Physician Assistant here. Disagree heartily with this article’s summary of my profession. It is a master’s level degree, and qualifies as practicing medicine in the same role as Nurse Practitioners. Furthermore, we’re required to do 100 hours of continuing medical education every 2 years, in the same exact courses with the same number of hours required of Medical Doctors (MD) & Doctors of Osteopathic Medicine (DO).
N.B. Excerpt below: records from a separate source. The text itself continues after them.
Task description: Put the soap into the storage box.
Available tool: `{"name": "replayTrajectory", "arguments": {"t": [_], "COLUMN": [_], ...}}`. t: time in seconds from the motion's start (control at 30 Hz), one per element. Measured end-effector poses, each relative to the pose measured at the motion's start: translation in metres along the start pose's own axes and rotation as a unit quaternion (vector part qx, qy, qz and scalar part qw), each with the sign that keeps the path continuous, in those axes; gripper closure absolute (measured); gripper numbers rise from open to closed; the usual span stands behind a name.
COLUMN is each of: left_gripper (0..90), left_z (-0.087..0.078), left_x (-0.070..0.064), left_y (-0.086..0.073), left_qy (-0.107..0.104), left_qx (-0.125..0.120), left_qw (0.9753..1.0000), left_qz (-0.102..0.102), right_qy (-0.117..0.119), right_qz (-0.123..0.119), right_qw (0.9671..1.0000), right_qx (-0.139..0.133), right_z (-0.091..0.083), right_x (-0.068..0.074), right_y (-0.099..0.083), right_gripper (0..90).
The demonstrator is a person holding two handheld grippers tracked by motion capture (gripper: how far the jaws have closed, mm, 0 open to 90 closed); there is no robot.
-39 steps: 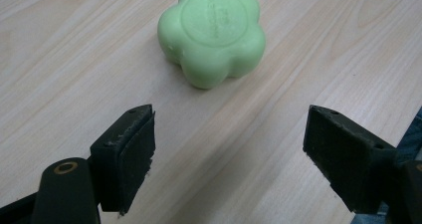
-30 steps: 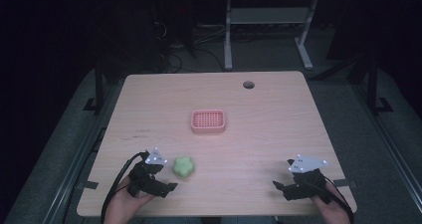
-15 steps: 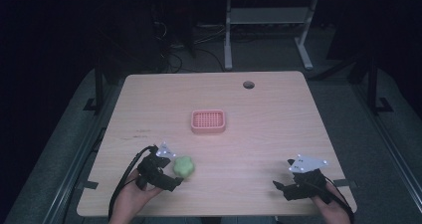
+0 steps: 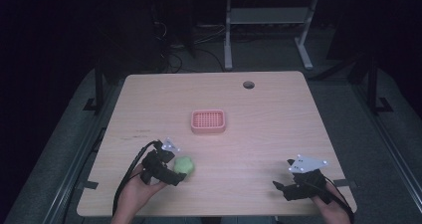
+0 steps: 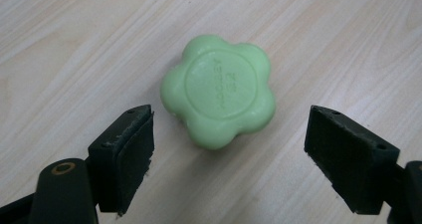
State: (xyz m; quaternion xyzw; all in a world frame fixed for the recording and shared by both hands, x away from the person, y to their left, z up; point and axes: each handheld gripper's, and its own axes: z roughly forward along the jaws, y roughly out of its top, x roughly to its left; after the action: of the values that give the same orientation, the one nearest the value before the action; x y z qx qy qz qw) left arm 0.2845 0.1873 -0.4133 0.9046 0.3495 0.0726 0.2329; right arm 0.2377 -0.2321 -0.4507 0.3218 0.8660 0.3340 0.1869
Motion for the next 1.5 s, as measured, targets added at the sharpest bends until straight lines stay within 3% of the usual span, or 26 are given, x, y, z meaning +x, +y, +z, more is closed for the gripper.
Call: {"name": "replayTrajectory", "arguments": {"t": [0.27, 0.43, 0.83, 1.5], "left_gripper": [19.6, 19.6, 18.8, 19.3], "left_z": [0.004, 0.006, 0.016, 0.034], "left_x": [0.001, 0.002, 0.002, 0.004], "left_y": [0.006, 0.009, 0.016, 0.025], "left_qy": [0.001, -0.001, 0.0, 0.009], "left_qx": [0.01, 0.014, 0.036, 0.071], "left_qw": [0.9999, 0.9999, 0.9993, 0.9974], "left_qz": [0.001, -0.009, 0.0, -0.005], "right_qy": [0.0, 0.001, 0.001, 0.001], "right_qz": [-0.002, -0.002, -0.003, -0.003], "right_qw": [1.0, 1.0, 1.0, 1.0], "right_qx": [0.0, 0.001, 0.0, -0.001], "right_z": [0.0, 0.0, 0.0, 0.0], "right_x": [0.001, 0.001, 0.001, 0.002], "right_y": [0.0, 0.0, 0.001, 0.001], "right_gripper": [13.8, 13.8, 13.8, 13.8]}}
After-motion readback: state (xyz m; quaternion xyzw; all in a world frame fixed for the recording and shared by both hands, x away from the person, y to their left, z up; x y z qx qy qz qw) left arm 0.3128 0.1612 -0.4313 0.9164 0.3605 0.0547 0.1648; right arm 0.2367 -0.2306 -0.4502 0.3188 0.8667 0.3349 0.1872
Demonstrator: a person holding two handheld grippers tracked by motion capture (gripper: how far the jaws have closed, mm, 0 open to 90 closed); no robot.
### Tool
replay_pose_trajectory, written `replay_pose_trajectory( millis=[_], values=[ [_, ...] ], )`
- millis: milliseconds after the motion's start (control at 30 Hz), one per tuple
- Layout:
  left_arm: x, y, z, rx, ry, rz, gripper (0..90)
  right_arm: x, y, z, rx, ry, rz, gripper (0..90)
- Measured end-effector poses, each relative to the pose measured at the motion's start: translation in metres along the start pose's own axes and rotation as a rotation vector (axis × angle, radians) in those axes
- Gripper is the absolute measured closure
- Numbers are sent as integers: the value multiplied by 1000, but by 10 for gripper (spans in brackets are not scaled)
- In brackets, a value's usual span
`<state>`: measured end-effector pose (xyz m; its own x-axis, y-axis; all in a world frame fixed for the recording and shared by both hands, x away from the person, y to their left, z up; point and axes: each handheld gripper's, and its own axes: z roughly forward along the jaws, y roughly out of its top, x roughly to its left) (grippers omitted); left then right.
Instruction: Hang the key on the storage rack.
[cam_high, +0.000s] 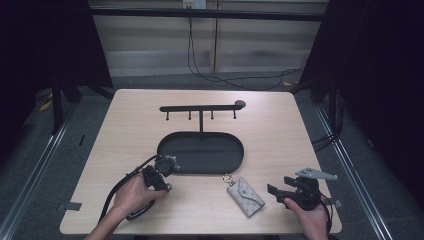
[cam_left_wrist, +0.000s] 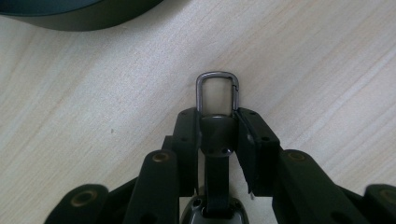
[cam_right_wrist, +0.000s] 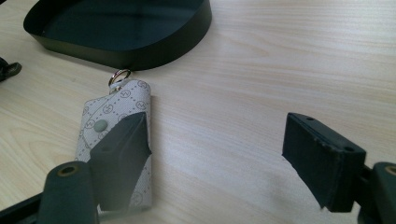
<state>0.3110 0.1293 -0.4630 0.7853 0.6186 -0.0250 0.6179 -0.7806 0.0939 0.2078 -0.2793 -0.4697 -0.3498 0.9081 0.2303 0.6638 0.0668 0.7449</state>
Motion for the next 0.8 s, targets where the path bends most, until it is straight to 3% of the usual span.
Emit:
replay_pose_trajectory(
  millis=[67,200,300,433,533,633,800],
  values=[
    [-1,2,0,12,9,8,701,0,0,1,4,0,1,227],
    [3,4,1,26,-21,16,704,0,0,0,1,-3,0,227],
    [2,5,1,28,-18,29,704,0,0,0,5,-3,5,227],
    [8,4,0,21,-54,47,704,0,0,1,6,-2,4,227],
    [14,3,0,14,-95,21,705,-1,0,1,5,-3,7,227],
    [16,2,0,7,-85,-9,705,-1,0,1,5,-3,7,227],
    [21,-2,-4,-7,-113,-7,705,-1,0,1,8,-2,8,227]
  ],
)
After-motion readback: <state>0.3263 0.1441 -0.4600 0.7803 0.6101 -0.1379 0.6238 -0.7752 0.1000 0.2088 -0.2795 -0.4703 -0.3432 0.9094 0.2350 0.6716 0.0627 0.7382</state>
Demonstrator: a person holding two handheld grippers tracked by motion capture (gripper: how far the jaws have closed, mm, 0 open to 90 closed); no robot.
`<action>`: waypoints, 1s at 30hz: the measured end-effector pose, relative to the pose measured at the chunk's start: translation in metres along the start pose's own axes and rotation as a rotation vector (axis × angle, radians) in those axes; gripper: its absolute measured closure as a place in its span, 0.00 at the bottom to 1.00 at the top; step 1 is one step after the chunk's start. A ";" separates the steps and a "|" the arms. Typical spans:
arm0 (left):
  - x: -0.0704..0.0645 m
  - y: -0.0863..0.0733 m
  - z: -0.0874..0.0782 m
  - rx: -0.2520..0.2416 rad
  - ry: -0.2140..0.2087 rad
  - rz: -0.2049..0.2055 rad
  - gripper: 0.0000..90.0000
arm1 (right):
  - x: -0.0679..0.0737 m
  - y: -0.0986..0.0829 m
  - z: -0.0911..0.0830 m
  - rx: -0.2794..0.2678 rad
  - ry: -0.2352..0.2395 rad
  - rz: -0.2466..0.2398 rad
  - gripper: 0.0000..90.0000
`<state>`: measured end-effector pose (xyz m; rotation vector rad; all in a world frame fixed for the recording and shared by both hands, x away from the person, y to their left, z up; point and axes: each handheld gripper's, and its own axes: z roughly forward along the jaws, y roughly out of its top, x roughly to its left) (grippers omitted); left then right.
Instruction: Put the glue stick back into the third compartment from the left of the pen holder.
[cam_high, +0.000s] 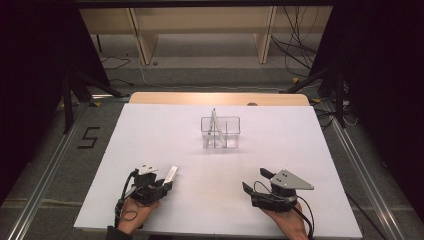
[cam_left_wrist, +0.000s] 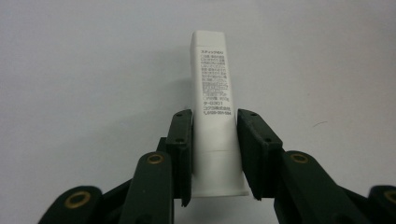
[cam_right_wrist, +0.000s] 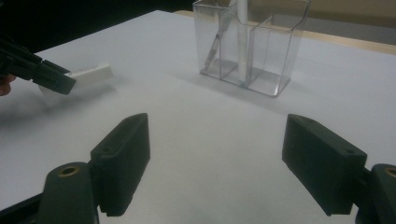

Thanks for the input! How is it like?

heard that it is not a full MD position. Do you regret not spending the extra years to get a MD degree? I am only asking as am very interested (changing careers mid life, and have a BA in a completely-unrelated degree). and I am wondering if it is worth it to go to school for longer and get an MD and be on top of the foodchain vs being a PA and basically doing majority of the same work but with significantly less pay and likely too, less respect :/

any thoughts?

Same here. Changing careers mid life. It sucks. I want to get into healthcare but have a entirely different undergrad degree so I’m starting to get some science classes in. Lets support each other out? Contact me 🙂

Thank you for that clarification. I have a am an AS level RN and aside from actually working as a nurse, nursing school was the hardest achievement of my life.

Perfusionists should easily top this list. 5 semesters of school post-Bachelors degree. Starting pay in the low 6 figures.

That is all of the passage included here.